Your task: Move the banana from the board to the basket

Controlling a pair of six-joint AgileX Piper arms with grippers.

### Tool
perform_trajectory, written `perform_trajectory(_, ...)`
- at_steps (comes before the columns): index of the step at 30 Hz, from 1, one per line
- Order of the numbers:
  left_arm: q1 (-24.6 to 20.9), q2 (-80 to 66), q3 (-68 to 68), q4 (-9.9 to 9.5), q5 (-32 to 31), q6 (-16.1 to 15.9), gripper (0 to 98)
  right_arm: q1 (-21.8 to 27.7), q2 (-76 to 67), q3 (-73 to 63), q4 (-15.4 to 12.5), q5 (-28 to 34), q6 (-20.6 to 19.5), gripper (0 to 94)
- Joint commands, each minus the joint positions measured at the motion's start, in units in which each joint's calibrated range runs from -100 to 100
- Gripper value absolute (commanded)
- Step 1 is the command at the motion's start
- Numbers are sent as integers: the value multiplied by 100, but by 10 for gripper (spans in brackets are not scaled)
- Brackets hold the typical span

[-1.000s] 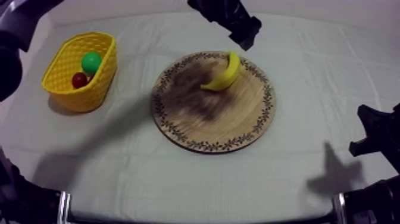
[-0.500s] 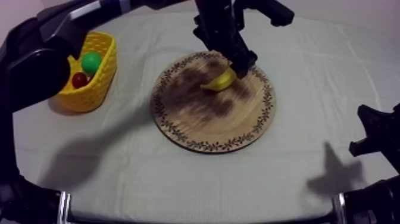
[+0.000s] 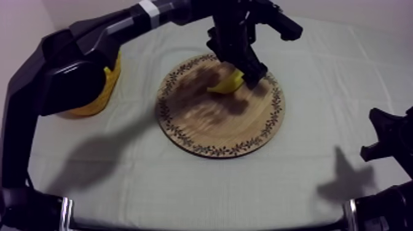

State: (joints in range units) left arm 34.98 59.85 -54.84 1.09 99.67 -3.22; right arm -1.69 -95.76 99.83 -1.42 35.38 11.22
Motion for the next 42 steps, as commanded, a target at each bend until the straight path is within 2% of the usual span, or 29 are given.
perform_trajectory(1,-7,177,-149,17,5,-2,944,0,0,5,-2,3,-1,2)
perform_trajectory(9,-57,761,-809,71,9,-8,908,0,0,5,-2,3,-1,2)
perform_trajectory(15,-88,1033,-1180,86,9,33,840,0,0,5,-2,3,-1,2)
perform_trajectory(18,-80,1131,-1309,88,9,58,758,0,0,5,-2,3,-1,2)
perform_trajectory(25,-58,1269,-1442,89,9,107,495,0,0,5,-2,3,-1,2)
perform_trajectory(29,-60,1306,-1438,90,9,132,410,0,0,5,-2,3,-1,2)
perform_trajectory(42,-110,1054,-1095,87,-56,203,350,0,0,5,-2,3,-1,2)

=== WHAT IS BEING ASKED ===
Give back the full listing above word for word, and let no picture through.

=== PROBLEM SOLUTION ===
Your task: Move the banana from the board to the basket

Controlling a pair of six-joint AgileX Piper arms with grippers.

### Tool
perform_trajectory, written `perform_trajectory(_, ...)`
- at_steps (comes before the columns): index of the step at 30 Hz, from 1, one per line
- Order of the numbers:
  left_arm: q1 (-24.6 to 20.9), q2 (-80 to 66), q3 (-68 to 68), q4 (-9.9 to 9.5), q5 (-32 to 31), q6 (-16.1 to 15.9), gripper (0 to 98)
  right_arm: q1 (-21.8 to 27.7), q2 (-76 to 67), q3 (-73 to 63), q4 (-15.4 to 12.5), q5 (-28 to 34), q6 (-20.6 to 19.5), gripper (0 to 94)
- Joint commands, each minus the joint positions measured at the motion's start, in units in which each joint's calibrated range runs from -100 to 100
- Gripper value absolute (commanded)
- Step 1 is the command at the motion's start
- Numbers are sent as integers: the value multiplied by 100, but by 10 for gripper (spans in brackets are not scaled)
- Brackets hold the typical span

[-1.000s] 
[-0.500s] 
[+0.000s] 

State: (joints in range units) left arm 34.98 59.85 -54.84 1.09 99.67 -3.22; right arm -1.69 -95.76 99.83 -1.42 35.38 11.22
Motion for the next 42 steps, as commanded, a target at each bend until the straight path is within 2% of the usual span, or 29 are given.
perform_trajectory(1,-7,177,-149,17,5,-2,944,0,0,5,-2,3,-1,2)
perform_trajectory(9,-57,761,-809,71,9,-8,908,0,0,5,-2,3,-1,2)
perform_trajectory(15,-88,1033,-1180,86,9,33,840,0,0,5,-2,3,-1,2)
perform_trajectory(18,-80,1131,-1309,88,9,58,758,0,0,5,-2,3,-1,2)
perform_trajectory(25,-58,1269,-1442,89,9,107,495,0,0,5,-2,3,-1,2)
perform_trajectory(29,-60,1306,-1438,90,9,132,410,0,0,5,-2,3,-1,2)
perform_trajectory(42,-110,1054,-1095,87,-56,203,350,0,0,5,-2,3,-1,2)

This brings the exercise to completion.